While watching story ballets, one often has to ask, “Why are they dancing?” The beauty of The Bright Stream is that the question rarely, if ever, arises. Ratmansky’s choreography works both figuratively and literally; dancing is the means by which the characters converse, define themselves, and deceive others.

In Zina and the ballerina’s first duet, for instance, their dancing in canon strikes one as less of a musical device than one friend jogging the other’s memory. To deceive the eyesight-impaired dacha dwellers in the second act, the ballet dancers rely in part on their costumes, but the true trickery is in their steps; the ballerina repeats her partner’s variation from the first act, mimicking his macho posturing. And it becomes clear, when Pyotr dances with a masked Zina, that it’s not the ballerina’s physical beauty that draws this cad’s attention but the grace and verve of her dancing; in the finale, after Zina and the ballerina perform side by side, Pyotr is surprised to learn that his wife possesses these qualities as well.

The choreography’s wit and variety aren’t limited to character sketches either. Just before the finale, in a passage that recalls the human horse carriage of Frederick Ashton’s pastoral La Fille Mal Gardée, men cross a sunflower-filled scrim steering each other like wheelbarrows, and three tiers of dancers bustle by in the shape of a tractor, complete with moving parts.

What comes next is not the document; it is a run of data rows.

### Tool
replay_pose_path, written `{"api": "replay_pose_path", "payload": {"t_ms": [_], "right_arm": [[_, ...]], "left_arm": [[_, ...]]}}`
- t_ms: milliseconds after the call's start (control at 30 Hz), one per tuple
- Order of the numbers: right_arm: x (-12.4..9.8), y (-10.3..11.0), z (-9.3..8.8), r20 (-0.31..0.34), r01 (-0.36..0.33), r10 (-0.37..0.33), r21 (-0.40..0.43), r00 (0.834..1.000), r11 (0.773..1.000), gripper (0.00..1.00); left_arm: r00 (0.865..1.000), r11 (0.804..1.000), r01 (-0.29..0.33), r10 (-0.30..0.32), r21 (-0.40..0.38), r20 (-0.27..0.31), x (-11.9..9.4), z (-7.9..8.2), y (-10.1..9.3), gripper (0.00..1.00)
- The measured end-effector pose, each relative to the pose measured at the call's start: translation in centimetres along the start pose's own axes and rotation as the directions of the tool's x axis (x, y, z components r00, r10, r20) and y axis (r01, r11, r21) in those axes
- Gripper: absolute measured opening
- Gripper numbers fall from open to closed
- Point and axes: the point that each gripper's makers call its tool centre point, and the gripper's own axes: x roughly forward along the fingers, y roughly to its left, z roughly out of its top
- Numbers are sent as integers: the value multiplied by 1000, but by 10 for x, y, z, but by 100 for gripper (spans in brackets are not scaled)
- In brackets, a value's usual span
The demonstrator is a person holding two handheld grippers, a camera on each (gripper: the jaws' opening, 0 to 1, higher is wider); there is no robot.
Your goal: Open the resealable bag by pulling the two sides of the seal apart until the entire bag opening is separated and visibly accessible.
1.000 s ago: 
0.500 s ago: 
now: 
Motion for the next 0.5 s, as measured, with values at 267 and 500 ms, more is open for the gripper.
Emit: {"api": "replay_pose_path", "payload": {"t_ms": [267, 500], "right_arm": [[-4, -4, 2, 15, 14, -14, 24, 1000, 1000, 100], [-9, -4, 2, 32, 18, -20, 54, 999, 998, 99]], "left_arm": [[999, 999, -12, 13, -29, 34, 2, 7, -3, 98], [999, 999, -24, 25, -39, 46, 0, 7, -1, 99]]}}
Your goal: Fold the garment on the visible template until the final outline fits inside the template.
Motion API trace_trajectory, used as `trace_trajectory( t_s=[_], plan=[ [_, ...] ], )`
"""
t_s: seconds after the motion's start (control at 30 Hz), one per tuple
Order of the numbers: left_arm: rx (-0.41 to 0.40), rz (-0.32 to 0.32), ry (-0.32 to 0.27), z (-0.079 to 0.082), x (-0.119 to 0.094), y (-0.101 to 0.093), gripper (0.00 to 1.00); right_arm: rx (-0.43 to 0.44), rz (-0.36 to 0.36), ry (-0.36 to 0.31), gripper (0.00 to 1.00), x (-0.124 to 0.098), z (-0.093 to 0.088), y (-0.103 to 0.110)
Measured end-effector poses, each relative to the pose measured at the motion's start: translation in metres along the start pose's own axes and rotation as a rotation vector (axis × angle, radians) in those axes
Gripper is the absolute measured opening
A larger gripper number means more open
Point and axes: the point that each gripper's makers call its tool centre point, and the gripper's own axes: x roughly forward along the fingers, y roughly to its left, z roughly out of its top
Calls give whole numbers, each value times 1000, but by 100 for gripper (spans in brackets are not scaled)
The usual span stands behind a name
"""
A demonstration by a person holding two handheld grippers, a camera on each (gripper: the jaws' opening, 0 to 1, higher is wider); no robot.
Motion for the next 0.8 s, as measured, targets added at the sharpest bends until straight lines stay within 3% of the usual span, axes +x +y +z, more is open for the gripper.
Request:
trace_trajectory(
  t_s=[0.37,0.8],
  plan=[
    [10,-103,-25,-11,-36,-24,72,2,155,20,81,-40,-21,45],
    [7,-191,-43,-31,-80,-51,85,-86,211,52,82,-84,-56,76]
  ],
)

David Hallberg as a sylph. Photograph by Fabrizio Ferri

Other dancers will perform the ballet this week, but this cast of principals — the first cast at American Ballet Theatre — remains a joy. Herrera’s dancing, both strong and relaxed, complemented Zina’s wavering confidence, Murphy handled the male and female steps with ease, and Pytor’s flirtatious outbursts proved a perfect vehicle for Gomes’ effusive charm and bravura technique. Hallberg, however, stole the show. It’s been said that when attempting comedy, one has to be doubly serious, and Hallberg made a convincing case with his delicate pointework, deliberate épaulement, and spot-on timing. Other dancers stand out too, most memorably Craig Salstein, who was both devilish and debonair as the accordion player who tries to seduce a schoolgirl. It’s a delight to watch these dancers, seen so often as serious swans and princesses and peasants, briefly let loose, and laugh at their art and themselves.